9 Replies Latest reply on Aug 29, 2011 4:01 PM by jheld

    How do I/O ports work on an SCC core?




      I am looking for information on how I/O port accesses work on the SCC. I skimmed through the SCC Linux code and it seems it uses in/out instructions to communicate with the MCPC (in include/asm-i386/mach-mcemu/mcemu_debug.h). Is there any documentation on how this exactly works? I am particularly interested in how port accesses are communicated over the mesh and how the core knows where to route them.


      Regards, Julian

        • 1. Re: How do I/O ports work on an SCC core?

          There isn't any documentation on SCC Linux that I'm aware of. The documentation really is the source code and its comments. The code was written here and so if you have some very specific questions, we can get a response from the relevant engineer. If you are trying to do something specific with the code and it's not working as you expect, please share your observations here, and we can discuss them.

          • 2. Re: How do I/O ports work on an SCC core?

            On the off chance you mean the HW rather than the OS that Ted was referring to...


            OUT and IN instructions and their varients are routed by the HW to the FPGA "chipset" which currently ships them to the MCPC.


            The sccKit software has APIs that allow capturing and responding to them.  If you're going to want to use them and are willing to work with the sccKit, let me know and I'll dig out some example code.   Oh, and you'll likely need to right a driver in Linux as I believe it sets the IOPL to forbid ring3 access.

            1 of 1 people found this helpful
            • 3. Re: How do I/O ports work on an SCC core?
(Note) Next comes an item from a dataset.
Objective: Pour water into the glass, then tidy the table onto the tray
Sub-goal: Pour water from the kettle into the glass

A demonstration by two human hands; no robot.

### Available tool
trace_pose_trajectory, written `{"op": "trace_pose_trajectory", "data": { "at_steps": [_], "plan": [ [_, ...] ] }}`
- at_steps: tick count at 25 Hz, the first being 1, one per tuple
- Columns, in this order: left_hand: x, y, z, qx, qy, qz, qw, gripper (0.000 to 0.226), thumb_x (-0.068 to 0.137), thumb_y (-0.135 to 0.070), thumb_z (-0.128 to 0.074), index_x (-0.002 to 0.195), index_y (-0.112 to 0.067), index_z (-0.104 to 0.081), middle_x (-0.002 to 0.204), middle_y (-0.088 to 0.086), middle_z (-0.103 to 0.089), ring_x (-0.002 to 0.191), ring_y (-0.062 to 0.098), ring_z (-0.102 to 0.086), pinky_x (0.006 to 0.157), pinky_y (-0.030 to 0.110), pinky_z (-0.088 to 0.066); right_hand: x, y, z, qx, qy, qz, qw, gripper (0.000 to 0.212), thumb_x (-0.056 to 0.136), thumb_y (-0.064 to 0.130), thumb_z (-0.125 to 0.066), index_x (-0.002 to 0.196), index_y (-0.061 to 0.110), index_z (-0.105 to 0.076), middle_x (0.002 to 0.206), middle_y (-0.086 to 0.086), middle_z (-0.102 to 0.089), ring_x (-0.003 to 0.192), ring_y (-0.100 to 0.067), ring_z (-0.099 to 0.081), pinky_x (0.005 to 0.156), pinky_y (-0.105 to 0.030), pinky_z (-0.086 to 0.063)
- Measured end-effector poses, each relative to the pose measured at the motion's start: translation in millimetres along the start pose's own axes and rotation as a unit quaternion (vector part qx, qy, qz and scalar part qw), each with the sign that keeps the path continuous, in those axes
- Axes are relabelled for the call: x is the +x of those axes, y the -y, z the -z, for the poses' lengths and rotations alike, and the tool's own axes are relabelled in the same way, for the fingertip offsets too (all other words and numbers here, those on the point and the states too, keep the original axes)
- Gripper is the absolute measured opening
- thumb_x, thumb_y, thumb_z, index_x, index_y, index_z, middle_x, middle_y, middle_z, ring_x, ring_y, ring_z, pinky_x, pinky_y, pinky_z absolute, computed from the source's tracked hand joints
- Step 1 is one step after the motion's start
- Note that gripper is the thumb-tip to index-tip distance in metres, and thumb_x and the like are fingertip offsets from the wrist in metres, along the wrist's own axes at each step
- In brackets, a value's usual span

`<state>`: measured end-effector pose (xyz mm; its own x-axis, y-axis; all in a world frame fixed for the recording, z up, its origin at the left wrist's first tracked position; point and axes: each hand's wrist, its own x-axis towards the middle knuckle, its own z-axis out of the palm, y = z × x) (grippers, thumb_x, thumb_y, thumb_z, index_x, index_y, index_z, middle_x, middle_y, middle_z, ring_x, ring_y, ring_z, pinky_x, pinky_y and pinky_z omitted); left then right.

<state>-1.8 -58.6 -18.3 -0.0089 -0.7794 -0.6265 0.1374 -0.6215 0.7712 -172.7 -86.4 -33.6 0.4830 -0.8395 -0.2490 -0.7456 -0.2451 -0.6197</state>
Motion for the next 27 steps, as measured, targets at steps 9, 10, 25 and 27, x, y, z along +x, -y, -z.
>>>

              Yes, I meant IN/OUT instructions and to put it in perspective, we are currently evaluating whether device emulation on the SCC is feasible. A desirable goal would be to run unmodified operating systems (not just SCC Linux).


              Being able to respond to I/O port accesses from the MCPC is definitely helpful and example code would be more than appreciated. But the original goal of my question was to find out whether you can route them not to the MCPC, but to another core on the mesh. Correct me if I am wrong, it sounds like this should be possible with modifications to the "chipset". The obvious advantage would be that the latency of handling I/O port accesses is greatly reduced.

              • 4. Re: How do I/O ports work on an SCC core?

                Still working on getting some tested example code, found lots of interface with the mesh,  but haven't got solid examples ironed out yet.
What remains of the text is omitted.